Mendengar permintaan tersebut, Tomi langsung berang.

"Mereka itu gak becus kerjanya. Bikin laporan keuangan salah, waitersnya gak ramah, belum lagi ...,! bentak Tomi terputus saat Papanya menyebutkan sebuah nama.

"Kenapa bawa-bawa Kak Andi. Dia kan sibuk di luar negeri!?"

"Kamu gak perlu mikir itu, dia sudah setuju akan pulang ke Indonesia, Kamis besok. Kamu jemput ya," jawab Papanya.

"Huh ...iya iya, besok Tomi jemput." Tomi mengiyakan sambil mendengus kesal.

****

Esoknya di Bandara.

"Tomi ... wah bagaimana kabar adikku ini, dua tahun kakak tinggal, sudah jadi pengusaha sekarang, kakak ikuti lho berita usahamu!" seru seorang pria berjaket kulit.

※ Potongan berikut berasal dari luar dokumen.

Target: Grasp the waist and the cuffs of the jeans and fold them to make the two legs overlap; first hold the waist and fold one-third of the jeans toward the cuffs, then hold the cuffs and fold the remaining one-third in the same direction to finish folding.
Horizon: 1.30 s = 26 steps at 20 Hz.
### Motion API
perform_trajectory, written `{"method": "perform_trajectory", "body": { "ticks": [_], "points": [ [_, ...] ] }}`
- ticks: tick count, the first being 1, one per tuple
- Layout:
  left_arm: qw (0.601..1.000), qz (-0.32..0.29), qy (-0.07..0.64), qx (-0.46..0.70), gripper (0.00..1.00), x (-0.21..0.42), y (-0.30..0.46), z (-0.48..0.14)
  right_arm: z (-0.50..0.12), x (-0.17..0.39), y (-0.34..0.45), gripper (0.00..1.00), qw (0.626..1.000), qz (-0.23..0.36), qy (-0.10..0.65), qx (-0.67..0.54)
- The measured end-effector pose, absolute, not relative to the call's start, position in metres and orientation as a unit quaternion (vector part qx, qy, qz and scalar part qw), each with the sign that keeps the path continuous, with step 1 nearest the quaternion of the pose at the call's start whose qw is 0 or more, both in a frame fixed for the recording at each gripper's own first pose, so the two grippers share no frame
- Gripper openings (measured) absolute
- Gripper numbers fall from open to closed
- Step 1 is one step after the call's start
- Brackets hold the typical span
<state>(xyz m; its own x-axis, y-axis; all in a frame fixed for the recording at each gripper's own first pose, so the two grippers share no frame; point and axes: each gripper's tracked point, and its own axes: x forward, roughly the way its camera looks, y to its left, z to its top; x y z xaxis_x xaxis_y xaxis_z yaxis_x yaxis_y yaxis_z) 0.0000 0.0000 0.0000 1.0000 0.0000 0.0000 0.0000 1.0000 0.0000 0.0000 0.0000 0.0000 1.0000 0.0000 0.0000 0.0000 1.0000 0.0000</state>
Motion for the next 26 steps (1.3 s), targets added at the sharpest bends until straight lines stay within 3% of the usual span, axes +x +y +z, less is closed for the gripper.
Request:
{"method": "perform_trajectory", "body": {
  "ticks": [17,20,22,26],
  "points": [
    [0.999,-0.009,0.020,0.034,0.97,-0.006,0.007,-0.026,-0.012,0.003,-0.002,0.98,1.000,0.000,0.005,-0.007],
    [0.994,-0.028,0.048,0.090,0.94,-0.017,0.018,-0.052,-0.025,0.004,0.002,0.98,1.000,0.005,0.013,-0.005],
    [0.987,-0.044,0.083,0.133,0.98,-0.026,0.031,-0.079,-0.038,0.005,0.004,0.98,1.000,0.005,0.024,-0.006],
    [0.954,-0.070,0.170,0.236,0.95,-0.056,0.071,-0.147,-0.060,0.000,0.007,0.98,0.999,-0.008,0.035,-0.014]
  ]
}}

Seseorang yang sudah lama ingin Tomi temui, Andi.

"Ayo kak, kita pulang, Papa Mama sudah nunggu dari tadi," ajak Tomi dengan ekspresi datar. Tanpa bertanya, Andi segera mengikuti Tomi.

"Pokoknya jangan buat dia gusar, adikmu itu sedang ada masalah, jadi ikuti saja yang dia lakukan." Begitu pesan Mama kemarin.

"Kenapa tiba-tiba balik ke Indonesia, bukankah sudah nyaman di Jepang?" tanya Tomi ketus.

"Kakak kangen saja, dua tahun disana membuat kakak kangen suasana Semarang. Kangen ngerjain kamu."

Tomi tersenyum kecil mendengar jawaban kakaknya.

"Banyak yang terjadi selama kakak pergi, termasuk ... ah sudahlah, pokoknya banyak lah. Oh ya, siang ini, aku ada urusan, jadi aku akan langsung cabut setelah sampai rumah."

"Ya...ya... yang sudah sukses, Kakak gak boleh ikut nih?" Andi coba menggoda adiknya.

"Kakak istirahat saja dulu, nanti sebelum makan malam, Tomi janji sudah sampai rumah."

Lama tak bertemu membuat perjalanan mereka terasa seru. Sampai kemudian ...,

"Bagaimana kamu dengan Nancy, sudah sejauh mana, kapan nih dilamar?"

Seketika ekspresi Tomi berubah. Tangannya menggenggam erat kemudi mobil. Wajahnya mengeras.

"Kakak tidak usah ikut campur urusan itu, kamu disuruh Mama, kan?!"

Andi terdiam, menyadari dia melakukan kesalahan. "Apa maksudmu disuruh ...?" Andi pura-pura bingung.

"Sudahlah, Kak, mengaku saja!"

Karena tak mendapat jawaban, Tomi langsung melajukan mobilnya dengan ngebut.

"Tomi, nyetirnya yang benar, gak perlu ngebut-ngebut seperti ini!"

Seolah tak mendengar protes Andi, Tomi malah melajukan mobilnya lebih kencang.

"Ayo turun, sudah sampai, cepat bawa barang-barangmu!" perintah Tomi sesampainya mereka di rumah.

Andi segera menurunkan barang bawaannya, Tomi sendiri tampak membantu dengan setengah hati.

"Pa, Ma, Tomi pergi dulu ya, udah ditunggu teman ini!" pamitnya saat barang terakhir dikeluarkan.

Papa coba menahan Tomi.

"Kenapa sih, Tomi lagi ingin sendiri. Tolong jangan ganggu Tomi dulu!" protes Tomi akhirnya.

melihat Tomi seperti itu, akhirnya mereka mengalah.